Yes, you are right. Better that that - would be to wait for bitcoin ecosystem to show us what is the equilibrium/saturation level at globe scale - I hope it will be several years later and "the annual inflation to keep" - will be 0.40% in 2032 or even 0.20% only in 2036.

And then instead of halving every 210k blocks - just to adjust the block reward (i.e. slightly increase). To keep the annual inflation rate constant. Constant forever. On most proper level - because determined empirically. I didn't propose it, because of certain, immediate backlash :)

And for the same reason, as an answer how much security we need. Empirically reached security level is - the most accurate one. In military terminology: the protection of already conquered land. Regression is sign of weakness and we probably don't want to see it in Bitcoin.

Anyway, keeping Bitcoin in the middle of ultra-obvious Edge Case, with pathological Friedman's "free lunches" for stakeholders, due to this overtaxing (punish) people which are simply want to use Bitcoin, additionally with pure form of Prisoner's Dilemma here, and with Trust to "large" stakeholders, while almost every of them will convince himself he is not really a large one and "let Microstrategy run Antminers" (and burn money)

- and all above only because we are too greed to pay miners as low as only few tenths of a percent per year for their real service as keeping network secure, pay in most honest way, because with no exceptions and proportionally to holdings - and instead of it we rather prefer to take the high risk of spiral of death - is madness.


Pure madness.

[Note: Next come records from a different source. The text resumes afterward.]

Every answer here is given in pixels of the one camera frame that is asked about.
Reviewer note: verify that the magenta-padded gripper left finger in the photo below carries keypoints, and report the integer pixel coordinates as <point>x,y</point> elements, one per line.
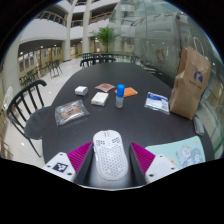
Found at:
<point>78,158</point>

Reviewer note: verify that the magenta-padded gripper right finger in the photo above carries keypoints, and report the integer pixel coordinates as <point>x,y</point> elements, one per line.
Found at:
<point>144,159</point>

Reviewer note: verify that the white perforated computer mouse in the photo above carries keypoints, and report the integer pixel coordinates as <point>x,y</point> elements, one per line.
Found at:
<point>110,156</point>

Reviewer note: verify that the light teal cartoon mouse pad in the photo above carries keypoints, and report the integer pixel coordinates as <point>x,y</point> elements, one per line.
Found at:
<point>181,154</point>

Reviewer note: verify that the clear bag with cookie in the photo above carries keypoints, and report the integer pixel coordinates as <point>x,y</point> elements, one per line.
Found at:
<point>70,112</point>

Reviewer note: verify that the black spindle-back chair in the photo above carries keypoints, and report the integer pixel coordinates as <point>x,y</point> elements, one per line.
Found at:
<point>38,123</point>

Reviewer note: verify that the white and blue tissue pack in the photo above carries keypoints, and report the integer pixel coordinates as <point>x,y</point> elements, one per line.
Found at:
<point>156,102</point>

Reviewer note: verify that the flat white box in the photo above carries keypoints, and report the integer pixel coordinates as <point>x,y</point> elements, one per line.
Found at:
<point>100,99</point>

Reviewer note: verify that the grey folded pouch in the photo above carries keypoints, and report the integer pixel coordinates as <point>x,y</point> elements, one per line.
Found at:
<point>198,126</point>

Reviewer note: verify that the small blue-capped bottle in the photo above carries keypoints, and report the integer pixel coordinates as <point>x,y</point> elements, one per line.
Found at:
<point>119,98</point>

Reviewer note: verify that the small white box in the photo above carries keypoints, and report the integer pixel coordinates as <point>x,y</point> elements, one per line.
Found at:
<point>81,90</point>

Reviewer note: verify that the flat brown packet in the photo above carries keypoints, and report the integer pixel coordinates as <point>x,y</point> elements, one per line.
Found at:
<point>105,87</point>

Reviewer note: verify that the brown paper bag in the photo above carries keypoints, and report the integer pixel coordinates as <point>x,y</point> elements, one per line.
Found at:
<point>190,88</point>

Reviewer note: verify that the white chair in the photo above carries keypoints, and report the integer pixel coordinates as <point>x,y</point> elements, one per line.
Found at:
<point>7,97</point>

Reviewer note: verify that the group of black chairs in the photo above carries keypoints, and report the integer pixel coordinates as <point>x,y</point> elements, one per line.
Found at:
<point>38,70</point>

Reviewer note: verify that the black curved-back chair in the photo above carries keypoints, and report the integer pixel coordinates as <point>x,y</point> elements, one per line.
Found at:
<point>96,60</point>

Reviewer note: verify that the green potted plant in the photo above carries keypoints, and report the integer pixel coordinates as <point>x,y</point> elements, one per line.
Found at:
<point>106,36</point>

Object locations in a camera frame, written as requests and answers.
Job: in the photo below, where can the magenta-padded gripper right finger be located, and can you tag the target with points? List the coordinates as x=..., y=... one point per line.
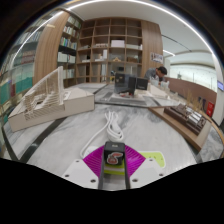
x=135, y=160

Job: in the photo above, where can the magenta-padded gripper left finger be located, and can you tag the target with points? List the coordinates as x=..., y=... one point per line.
x=94, y=160

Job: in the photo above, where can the black charger with red sticker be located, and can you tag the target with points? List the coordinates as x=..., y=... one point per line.
x=114, y=154

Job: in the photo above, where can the green and white power strip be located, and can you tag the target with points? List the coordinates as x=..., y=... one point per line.
x=154, y=158

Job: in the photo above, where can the wooden model base board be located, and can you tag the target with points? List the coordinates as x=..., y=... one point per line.
x=181, y=133

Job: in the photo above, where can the dark brown architectural model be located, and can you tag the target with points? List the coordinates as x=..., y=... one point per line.
x=186, y=118

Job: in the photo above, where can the white architectural model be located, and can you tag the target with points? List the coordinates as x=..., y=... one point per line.
x=50, y=105

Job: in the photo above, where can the small white building model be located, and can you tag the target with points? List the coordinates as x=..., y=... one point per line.
x=158, y=90

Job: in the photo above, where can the black box model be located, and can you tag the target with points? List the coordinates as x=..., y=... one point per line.
x=125, y=83

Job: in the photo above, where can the person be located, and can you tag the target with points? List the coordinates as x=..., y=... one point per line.
x=154, y=73

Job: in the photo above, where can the red bin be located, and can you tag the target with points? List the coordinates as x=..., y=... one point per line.
x=210, y=109

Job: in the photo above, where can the wooden shelf unit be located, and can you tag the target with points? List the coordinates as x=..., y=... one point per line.
x=106, y=50

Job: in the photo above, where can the short ceiling light strip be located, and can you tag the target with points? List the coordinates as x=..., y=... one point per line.
x=169, y=52

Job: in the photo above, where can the bookshelf with books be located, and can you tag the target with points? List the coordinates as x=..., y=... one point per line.
x=66, y=43

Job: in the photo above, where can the long curved ceiling light strip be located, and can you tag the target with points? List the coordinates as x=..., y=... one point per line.
x=173, y=15

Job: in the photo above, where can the wall poster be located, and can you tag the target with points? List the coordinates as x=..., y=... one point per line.
x=157, y=57

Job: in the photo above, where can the wall screen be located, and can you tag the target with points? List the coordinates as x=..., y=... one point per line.
x=220, y=85

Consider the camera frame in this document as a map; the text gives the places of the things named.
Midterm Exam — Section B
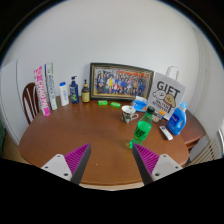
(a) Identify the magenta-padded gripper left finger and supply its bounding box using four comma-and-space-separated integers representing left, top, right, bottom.
40, 143, 92, 186

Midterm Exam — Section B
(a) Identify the blue detergent bottle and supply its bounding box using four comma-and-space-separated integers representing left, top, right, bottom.
166, 101, 188, 136

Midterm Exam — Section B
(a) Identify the colourful puzzle cube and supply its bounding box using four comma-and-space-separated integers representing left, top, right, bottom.
152, 109, 166, 123

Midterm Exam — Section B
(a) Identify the white shampoo bottle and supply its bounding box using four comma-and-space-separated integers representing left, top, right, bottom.
58, 81, 70, 107

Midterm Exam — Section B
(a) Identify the framed group photo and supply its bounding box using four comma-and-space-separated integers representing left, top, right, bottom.
89, 62, 155, 102

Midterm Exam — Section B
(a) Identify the blue tissue pack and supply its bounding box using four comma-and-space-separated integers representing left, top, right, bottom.
130, 95, 149, 113

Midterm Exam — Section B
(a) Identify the white remote control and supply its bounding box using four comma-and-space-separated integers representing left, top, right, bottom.
158, 125, 174, 141

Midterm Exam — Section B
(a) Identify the dark blue pump bottle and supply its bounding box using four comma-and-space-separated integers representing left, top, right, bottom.
69, 75, 80, 104

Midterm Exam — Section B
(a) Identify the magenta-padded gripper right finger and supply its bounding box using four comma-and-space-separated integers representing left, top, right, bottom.
131, 143, 184, 186

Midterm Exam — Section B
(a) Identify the brown wooden chair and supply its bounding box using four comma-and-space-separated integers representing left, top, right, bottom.
22, 82, 41, 125

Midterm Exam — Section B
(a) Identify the camouflage print mug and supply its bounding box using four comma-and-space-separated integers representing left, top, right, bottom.
120, 105, 139, 124

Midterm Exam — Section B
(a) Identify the white paper gift bag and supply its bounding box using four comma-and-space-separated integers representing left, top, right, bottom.
147, 65, 187, 120

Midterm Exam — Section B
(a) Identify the green and white tall box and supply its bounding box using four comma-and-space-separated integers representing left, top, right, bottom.
44, 62, 59, 111

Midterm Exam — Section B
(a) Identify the pink and white tall box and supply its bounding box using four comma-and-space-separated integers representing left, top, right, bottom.
33, 65, 52, 117

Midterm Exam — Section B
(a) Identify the green plastic drink bottle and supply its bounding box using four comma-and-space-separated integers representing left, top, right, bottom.
129, 105, 156, 150

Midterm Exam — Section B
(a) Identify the white radiator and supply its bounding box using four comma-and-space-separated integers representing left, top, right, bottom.
189, 138, 221, 166

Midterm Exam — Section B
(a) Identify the amber pump bottle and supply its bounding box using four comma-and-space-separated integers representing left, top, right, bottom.
81, 79, 91, 104

This is what almost 50y old cynic may assure you.

Regards
Jaroslaw




W dniu 2022-08-18 17:44:29 użytkownik Billy Tetrud <billy.tetrud at gmail.com> napisał:
While constant tail emission does in fact converge to 0 inflation over time (which bitcoin's halvings do as well mind you), tail emission does *not* solve the potential problem of mining rewards, it only delays it. A tail emission of 200,000 btc/year (~1% of the current supply) would be equivalent to halvings every ~50 years rather than every 4 years. Were we to implement this kind of thing right after the last non-" destructive" halving, it would buy us 46 years of extra time. Nothing more, nothing less.

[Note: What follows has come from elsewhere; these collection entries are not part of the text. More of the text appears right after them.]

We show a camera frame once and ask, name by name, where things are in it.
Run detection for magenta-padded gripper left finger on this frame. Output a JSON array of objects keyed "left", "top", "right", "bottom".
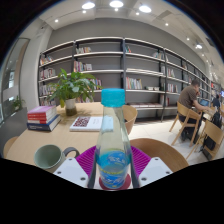
[{"left": 53, "top": 145, "right": 98, "bottom": 190}]

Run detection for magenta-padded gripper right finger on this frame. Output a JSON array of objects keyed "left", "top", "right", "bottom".
[{"left": 129, "top": 145, "right": 174, "bottom": 190}]

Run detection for clear bottle with teal cap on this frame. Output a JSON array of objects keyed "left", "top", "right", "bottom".
[{"left": 94, "top": 87, "right": 132, "bottom": 190}]

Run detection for light wooden chair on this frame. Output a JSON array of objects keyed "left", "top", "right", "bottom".
[
  {"left": 185, "top": 119, "right": 224, "bottom": 162},
  {"left": 2, "top": 135, "right": 20, "bottom": 159},
  {"left": 129, "top": 137, "right": 190, "bottom": 173},
  {"left": 168, "top": 101, "right": 202, "bottom": 147},
  {"left": 122, "top": 104, "right": 139, "bottom": 135}
]

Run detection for pale green ceramic mug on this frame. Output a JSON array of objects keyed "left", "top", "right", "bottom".
[{"left": 33, "top": 143, "right": 81, "bottom": 174}]

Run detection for white booklet with square code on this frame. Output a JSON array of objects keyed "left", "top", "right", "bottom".
[{"left": 69, "top": 115, "right": 104, "bottom": 133}]

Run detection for dark blue book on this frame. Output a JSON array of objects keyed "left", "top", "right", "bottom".
[{"left": 26, "top": 114, "right": 62, "bottom": 132}]

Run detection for red book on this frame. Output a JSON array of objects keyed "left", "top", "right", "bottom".
[{"left": 27, "top": 111, "right": 58, "bottom": 125}]

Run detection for black bag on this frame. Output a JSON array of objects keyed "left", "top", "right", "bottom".
[{"left": 203, "top": 134, "right": 218, "bottom": 152}]

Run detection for pink book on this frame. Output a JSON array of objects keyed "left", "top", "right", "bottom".
[{"left": 27, "top": 105, "right": 58, "bottom": 118}]

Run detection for person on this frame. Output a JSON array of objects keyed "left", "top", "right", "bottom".
[
  {"left": 211, "top": 94, "right": 223, "bottom": 111},
  {"left": 178, "top": 79, "right": 209, "bottom": 141}
]

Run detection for open laptop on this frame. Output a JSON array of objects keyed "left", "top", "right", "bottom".
[{"left": 198, "top": 98, "right": 210, "bottom": 108}]

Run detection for green potted plant glass vase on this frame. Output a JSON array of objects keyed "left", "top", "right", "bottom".
[{"left": 48, "top": 68, "right": 103, "bottom": 117}]

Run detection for small green potted plant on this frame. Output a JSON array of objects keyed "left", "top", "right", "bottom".
[{"left": 11, "top": 95, "right": 26, "bottom": 113}]

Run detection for round ceiling lights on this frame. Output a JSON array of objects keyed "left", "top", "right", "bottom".
[{"left": 53, "top": 0, "right": 204, "bottom": 49}]

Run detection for grey wall shelf unit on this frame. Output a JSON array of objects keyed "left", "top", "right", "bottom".
[{"left": 37, "top": 36, "right": 221, "bottom": 123}]

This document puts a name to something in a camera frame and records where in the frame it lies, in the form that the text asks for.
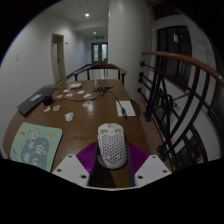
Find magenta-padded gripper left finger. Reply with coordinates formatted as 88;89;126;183
51;140;101;189

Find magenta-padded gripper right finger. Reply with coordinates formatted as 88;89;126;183
126;141;173;188

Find white honeycomb computer mouse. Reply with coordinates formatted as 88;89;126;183
97;122;129;170

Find green printed mouse pad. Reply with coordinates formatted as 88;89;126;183
9;121;64;173

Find white paper sheet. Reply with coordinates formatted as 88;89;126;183
115;100;137;118

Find small black box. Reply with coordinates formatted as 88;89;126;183
42;95;54;106

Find dark closed laptop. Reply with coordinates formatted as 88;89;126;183
17;87;61;117

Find small white flat box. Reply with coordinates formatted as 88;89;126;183
68;82;83;90

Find brown wooden chair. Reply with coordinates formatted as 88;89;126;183
72;62;128;86

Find open side door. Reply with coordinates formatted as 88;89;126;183
50;32;67;84

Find black railing with wooden handrail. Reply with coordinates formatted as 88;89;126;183
136;49;224;173

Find dark framed window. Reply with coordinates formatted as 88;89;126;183
155;25;194;91

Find glass double door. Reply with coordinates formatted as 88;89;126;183
91;42;109;64

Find black cable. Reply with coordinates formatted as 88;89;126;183
51;85;128;119

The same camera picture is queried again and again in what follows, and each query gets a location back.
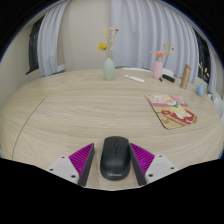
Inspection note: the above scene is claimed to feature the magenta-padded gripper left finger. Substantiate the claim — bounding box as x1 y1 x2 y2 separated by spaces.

While its mildly interesting to know that tail emission converges to a stable point, while no inflation implies monetary deflation at the rate of loss, this feels very likely to be an insignificant problem. I think 1% loss rate per year is an absurdly high estimate these days, and the loss rate is likely to decrease as methods of storing bitcoin mature. Imagine bitcoin was worth $1 trillion (not so hard, since it was not too long ago), then try imagining people losing $10 billion of bitcoin every year. Highly unlikely IMO. A rate of loss of 0.01%/year might be more realistic for a near-future mature bitcoin. That's not going to be enough to make a significant difference even over 100s of years. 

If we actually wanted to solve the potential problem of not-enough-fees to upkeep mining security, there are less temporary ways to solve that. For example, if fees end up not being able to support sufficient mining, we could add emission based on a constant fraction of fees in the block. For example, every block could emit new bitcoin amounting to 10% of the fees collected in that block. This would tie coinbase rewards to the real world (since the fee market is tied to the real economy) and ensure higher block revenue indefinitely - ie not just for another 50 years. 

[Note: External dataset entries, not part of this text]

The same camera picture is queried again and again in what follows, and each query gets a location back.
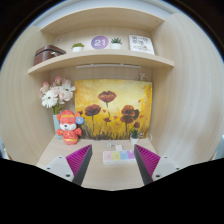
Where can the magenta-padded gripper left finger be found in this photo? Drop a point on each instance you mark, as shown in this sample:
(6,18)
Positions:
(78,163)

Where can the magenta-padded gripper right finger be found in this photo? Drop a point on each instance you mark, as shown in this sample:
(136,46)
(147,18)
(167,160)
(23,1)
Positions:
(148,161)

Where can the red plush doll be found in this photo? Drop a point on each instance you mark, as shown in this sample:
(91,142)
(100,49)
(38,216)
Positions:
(69,130)

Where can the light blue vase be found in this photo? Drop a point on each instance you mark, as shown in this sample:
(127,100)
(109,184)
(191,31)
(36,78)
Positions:
(56,125)

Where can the wooden shelf unit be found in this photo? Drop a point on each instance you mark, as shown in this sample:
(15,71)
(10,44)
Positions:
(100,58)

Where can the wall socket plate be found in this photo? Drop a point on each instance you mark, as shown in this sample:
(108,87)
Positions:
(141,134)

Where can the small succulent in white pot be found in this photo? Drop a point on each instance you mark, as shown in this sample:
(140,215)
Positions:
(134,139)

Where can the white and pink flower bouquet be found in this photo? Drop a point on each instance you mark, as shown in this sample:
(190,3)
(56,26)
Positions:
(56,95)

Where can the white pastel-socket power strip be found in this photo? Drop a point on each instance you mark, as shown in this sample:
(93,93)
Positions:
(116,156)

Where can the yellow poppy flower painting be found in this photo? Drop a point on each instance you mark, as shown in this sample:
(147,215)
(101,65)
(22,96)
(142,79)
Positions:
(113,100)

But its also worth saying that blockchain security (which mining revenue correlates with) does *not* need to increase indefinitely. There is some amount of security (and therefore some amount of mining revenue) that is sufficient, beyond which additional security is simply unnecessary, unwarranted, and wasteful (you wouldn't buy a $1000 safe to store $1000 of valuables). Do we, as the bitcoin community, have some good idea how much security we need? Do we have some idea how costly a 51% attack must be where we can be comfortable it will never happen? I'm curious to hear what people think about that. Because without having some kind of estimates of what "enough security" is, there's absolutely no way of evaluating whether or not its likely that bitcoin fees alone will be able to sustain enough security.